Des conditions invivables, qui permettent à peine de survivre dans ces centres pénitentiaires. En octobre 2021, 1475 détenus dormaient à même le sol sur un matelas et seulement 41% de tous les détenus avaient une cellule individuelle. Un an plus tard, c’est 32% d’augmentation de ces cas, soit 2053 personnes dans cette situation. Selon les chiffres officiels du ministère, la densité carcérale s’établit à 141,5% dans les maisons d’arrêt (là où sont entassés les présumés innocents et les courtes peines). Aussi 57 prisons en France ont une densité supérieure à 150%, dépassant même les 200% dans trois prisons, comme à Carcassonne (220,3%), Nîmes (215%) et Bordeaux-Gradignan (207,7%).

Ces taux d’occupation montrent plus que jamais qu’au-delà d’exiger la transparence sur la réalité des chiffres, il faut dénoncer le système pénitentiaire dans son ensemble, qui ne donne qu’une réponse répressive et carcérale. En effet, la majorité des personnes aujourd’hui écrouées le sont pour des peines de moins d’un an. Au-delà des conditions indignes dans lesquelles vivent les détenus, c’est la politique et la justice autoritaire et répressive sans cesse renforcée qu’il s’agit de dénoncer.

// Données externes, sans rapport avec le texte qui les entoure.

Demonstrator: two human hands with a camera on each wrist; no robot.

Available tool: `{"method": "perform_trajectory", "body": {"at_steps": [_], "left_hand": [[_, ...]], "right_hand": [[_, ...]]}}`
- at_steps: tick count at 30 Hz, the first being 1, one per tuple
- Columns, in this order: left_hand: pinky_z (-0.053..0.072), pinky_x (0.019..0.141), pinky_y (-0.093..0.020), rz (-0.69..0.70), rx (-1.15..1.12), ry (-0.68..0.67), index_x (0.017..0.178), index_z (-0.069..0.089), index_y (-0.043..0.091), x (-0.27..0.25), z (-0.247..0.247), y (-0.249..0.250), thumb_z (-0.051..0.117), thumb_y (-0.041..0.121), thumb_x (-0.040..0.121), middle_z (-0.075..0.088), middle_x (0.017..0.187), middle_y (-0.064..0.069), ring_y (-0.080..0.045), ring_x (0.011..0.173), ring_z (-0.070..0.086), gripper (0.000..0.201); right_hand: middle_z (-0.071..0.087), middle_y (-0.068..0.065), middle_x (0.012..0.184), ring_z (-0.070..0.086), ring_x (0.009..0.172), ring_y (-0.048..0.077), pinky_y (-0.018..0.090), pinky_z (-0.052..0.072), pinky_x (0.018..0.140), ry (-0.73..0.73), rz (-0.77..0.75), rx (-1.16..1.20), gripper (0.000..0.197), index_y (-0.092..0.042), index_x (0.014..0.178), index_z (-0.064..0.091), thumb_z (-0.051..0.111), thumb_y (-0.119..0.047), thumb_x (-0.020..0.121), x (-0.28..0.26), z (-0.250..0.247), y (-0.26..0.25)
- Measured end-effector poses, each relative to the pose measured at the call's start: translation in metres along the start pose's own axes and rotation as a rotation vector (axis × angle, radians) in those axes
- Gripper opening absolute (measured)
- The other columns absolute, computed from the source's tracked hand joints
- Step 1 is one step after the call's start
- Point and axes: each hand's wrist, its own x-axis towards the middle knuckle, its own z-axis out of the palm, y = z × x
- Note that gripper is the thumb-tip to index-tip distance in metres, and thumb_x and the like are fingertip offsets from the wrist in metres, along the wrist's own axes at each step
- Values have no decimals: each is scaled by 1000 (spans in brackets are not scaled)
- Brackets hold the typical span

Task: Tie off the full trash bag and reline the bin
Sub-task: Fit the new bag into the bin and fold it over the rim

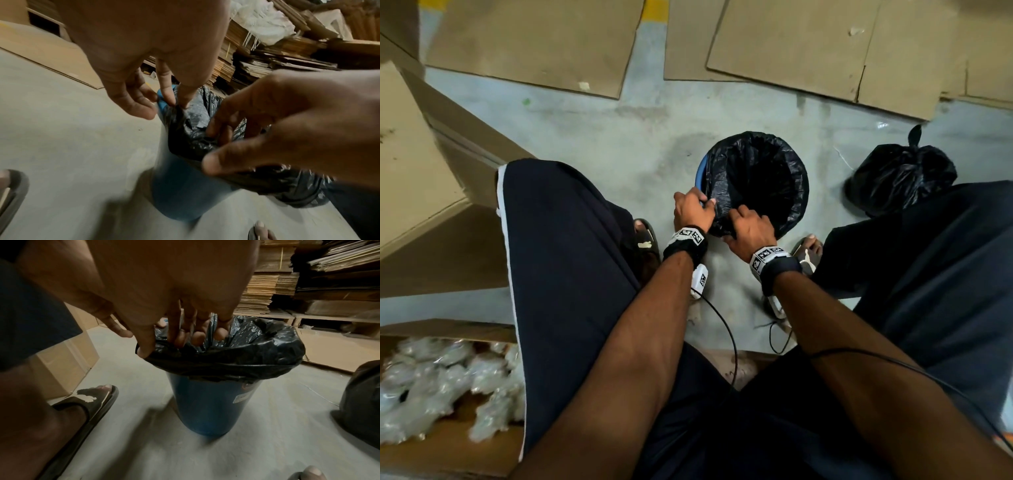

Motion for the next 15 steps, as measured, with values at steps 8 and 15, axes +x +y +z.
{"method": "perform_trajectory", "body": {"at_steps": [8,15], "left_hand": [[53,83,-38,69,78,36,112,68,21,18,-1,3,60,26,95,51,116,-15,-39,94,64,19],[51,85,-32,33,23,-9,94,69,14,20,3,-4,72,28,88,55,113,-12,-27,83,59,16]], "right_hand": [[56,6,124,54,116,30,44,41,92,-23,4,-33,58,-16,128,52,69,-49,83,6,9,-4],[60,5,126,51,120,29,45,38,96,-43,-18,-90,44,-19,129,57,64,-31,87,1,6,-5]]}}
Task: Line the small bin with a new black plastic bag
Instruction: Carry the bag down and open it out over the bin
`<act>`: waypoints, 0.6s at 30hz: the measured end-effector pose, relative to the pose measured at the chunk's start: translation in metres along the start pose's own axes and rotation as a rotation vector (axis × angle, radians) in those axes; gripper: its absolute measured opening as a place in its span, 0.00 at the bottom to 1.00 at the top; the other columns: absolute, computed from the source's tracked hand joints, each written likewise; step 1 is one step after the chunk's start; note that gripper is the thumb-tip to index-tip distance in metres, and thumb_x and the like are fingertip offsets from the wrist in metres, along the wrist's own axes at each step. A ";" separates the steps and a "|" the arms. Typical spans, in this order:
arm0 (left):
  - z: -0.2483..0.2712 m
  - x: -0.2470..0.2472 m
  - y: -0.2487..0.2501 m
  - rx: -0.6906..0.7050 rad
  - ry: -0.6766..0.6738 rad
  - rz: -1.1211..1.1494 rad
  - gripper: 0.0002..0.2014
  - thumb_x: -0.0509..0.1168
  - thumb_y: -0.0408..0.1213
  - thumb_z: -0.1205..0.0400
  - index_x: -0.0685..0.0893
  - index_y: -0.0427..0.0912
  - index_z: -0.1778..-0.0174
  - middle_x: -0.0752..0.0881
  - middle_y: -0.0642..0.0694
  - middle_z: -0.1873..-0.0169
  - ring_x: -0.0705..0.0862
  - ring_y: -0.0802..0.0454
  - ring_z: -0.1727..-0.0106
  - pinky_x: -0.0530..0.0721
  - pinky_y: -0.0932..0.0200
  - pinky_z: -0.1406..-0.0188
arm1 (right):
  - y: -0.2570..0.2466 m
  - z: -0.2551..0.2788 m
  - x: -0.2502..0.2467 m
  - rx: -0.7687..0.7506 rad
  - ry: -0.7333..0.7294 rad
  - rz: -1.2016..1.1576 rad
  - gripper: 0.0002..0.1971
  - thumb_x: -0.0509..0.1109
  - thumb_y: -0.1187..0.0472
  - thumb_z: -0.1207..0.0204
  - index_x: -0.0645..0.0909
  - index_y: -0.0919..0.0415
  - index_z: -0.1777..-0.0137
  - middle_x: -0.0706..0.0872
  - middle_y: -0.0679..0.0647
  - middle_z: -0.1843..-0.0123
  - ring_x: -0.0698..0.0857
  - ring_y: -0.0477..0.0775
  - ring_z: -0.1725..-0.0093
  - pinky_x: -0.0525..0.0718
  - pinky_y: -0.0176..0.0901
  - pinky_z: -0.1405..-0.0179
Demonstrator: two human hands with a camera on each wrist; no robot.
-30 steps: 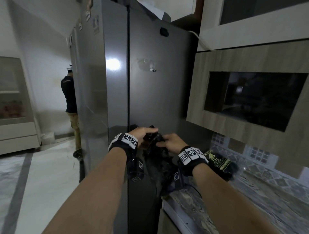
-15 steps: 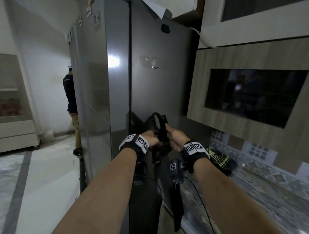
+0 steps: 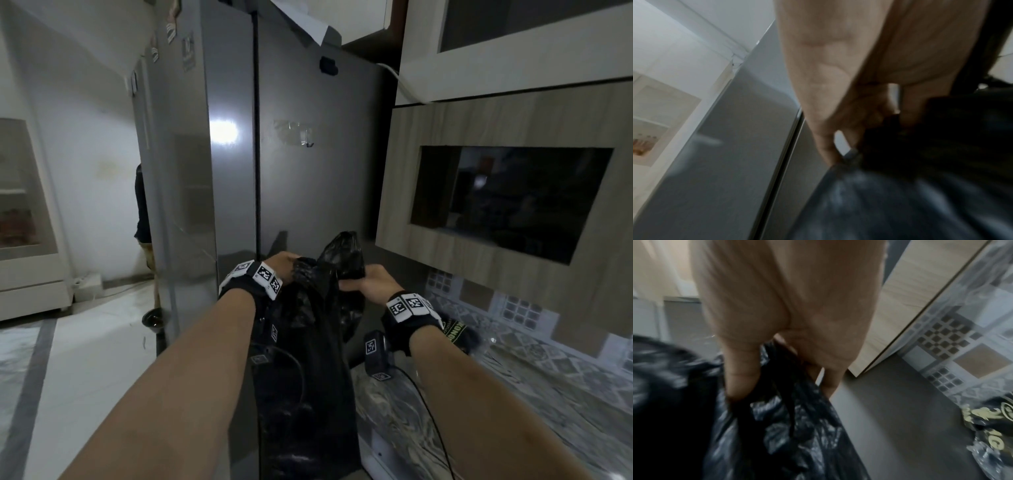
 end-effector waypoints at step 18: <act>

Si on assiste à une véritable inflation carcérale, c’est la conséquence de choix politiques, de l’intensification de la pénalisation en général et du développement des procédures de jugement rapide comme la comparution immédiate, qui aboutissent à un taux plus important de condamnation et à de l’emprisonnement ferme. Un climat sécuritaire qui n’a fait que s’accentuer avec les deux quinquennats Macron. Plus que jamais, il faut revendiquer que "pierre par pierre et mur par mur, nous détruirons les centres de détention".